Penny was waiting just inside the door, and her arms were around him suddenly, startling him.
“Did I frighten you, Mac?”
“No. I involuntarily jump like that every now and then. Maybe it’s because my mother tied up my thumb when I was a baby to keep me from sucking it.”
“I’m sorry I burst in this way,” said Macbeth, “but axes with blood on them don’t turn up every day. I wanted to ask Sheriff Redburn what to do about it. You see, there’s human blood on the axe.”
“Is that any concern of mine?” asked Dr. Ashcraft curtly. “Is it any concern of the sick man here? Don’t you realize that you’ve been made deputy sheriff to handle infringements of the law and order, and not to make a nuisance of yourself? A bloody axe, did you say? It doesn’t appear to me that that’s a matter of any importance.”

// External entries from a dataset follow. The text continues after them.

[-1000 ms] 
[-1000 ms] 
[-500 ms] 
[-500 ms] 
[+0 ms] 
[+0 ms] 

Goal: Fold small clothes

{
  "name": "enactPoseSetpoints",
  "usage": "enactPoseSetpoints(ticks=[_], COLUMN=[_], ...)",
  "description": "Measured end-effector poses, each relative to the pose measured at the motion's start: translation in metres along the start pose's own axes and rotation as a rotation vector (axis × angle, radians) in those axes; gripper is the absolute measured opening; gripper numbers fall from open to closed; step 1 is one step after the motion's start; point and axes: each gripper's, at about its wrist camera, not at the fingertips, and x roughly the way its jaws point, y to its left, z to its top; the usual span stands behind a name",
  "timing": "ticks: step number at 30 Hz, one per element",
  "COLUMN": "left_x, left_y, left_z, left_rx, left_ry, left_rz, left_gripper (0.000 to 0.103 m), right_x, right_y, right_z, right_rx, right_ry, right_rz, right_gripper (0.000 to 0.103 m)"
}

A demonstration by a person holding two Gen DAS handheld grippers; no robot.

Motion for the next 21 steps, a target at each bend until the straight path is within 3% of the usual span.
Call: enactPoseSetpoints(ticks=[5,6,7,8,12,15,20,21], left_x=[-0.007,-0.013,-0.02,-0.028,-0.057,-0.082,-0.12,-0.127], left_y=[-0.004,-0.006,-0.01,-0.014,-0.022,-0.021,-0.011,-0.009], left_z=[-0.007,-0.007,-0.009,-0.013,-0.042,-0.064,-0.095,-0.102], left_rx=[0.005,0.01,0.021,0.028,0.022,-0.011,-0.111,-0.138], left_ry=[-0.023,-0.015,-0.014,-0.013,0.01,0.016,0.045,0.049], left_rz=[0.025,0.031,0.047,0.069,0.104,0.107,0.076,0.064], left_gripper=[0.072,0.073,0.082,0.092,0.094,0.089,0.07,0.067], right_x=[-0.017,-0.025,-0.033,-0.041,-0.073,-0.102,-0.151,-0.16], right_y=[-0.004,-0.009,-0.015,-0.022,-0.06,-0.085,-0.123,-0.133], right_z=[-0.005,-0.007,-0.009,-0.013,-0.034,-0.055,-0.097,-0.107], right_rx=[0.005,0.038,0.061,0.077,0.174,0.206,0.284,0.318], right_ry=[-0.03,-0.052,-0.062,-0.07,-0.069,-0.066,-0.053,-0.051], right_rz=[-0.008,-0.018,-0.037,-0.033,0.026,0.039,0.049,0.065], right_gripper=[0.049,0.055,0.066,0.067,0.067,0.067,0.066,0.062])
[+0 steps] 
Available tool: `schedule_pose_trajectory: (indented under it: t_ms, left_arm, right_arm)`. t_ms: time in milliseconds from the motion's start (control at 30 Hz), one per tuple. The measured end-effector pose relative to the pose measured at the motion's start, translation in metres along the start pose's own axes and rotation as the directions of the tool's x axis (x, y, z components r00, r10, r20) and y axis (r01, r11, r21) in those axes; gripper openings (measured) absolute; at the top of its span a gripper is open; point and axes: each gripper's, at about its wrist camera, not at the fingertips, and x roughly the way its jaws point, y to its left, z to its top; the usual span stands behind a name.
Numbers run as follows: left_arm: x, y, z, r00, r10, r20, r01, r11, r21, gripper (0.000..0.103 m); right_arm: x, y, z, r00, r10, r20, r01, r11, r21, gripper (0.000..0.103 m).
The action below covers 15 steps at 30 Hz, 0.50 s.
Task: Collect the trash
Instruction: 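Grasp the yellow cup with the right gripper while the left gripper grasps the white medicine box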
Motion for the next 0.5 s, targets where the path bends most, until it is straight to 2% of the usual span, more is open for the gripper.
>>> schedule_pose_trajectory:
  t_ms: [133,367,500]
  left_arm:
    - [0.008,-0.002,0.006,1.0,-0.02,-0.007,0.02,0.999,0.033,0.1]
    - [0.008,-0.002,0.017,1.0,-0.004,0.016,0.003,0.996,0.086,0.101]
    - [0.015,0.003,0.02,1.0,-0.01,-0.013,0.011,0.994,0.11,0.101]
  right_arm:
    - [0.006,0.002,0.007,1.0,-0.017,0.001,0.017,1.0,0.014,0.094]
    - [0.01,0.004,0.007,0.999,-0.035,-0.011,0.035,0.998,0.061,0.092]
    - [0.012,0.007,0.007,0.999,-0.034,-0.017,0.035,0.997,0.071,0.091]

“I’m sorry,” said Macbeth. He went to the door.
Foreboding gnawed like a cancer in Penny’s bosom, and when she went to bed that night she was sure she wouldn’t get a wink of sleep.
But she did fall asleep, soundly, almost immediately upon resting her cheek upon the pillow. She was astonished to open her eyes and see the light of day.
Macbeth entered his mother’s house by the back door. He could hear his mother and Penny in the parlor talking.
He went down into the cellar and brought up the head of the Leghorn hen as well as the carcass. He heard his mother say in a frightened voice, “There’s somebody in the kitchen!”
Mrs. Archer and Penny stood in the doorway, staring at him.
“Heavens, Mac!” cried his mother. . . .
Macbeth grinned. “Say, this chicken is perfectly preserved,” he said, “in spite of the fact that it’s been dead for almost a week. Speaks well for the coolness of your cellar, Mama – and with cold weather coming on, it wouldn’t surprise me if the carcass and head last for months without beginning to smell.”
Phoenix Press, I love you!
(From Gun in Cheek: A Study of “Alternative” Crime Fiction by Bill Pronzini, published by Coward, McCann & Geoghegan, 1982. Reprinted by permission.)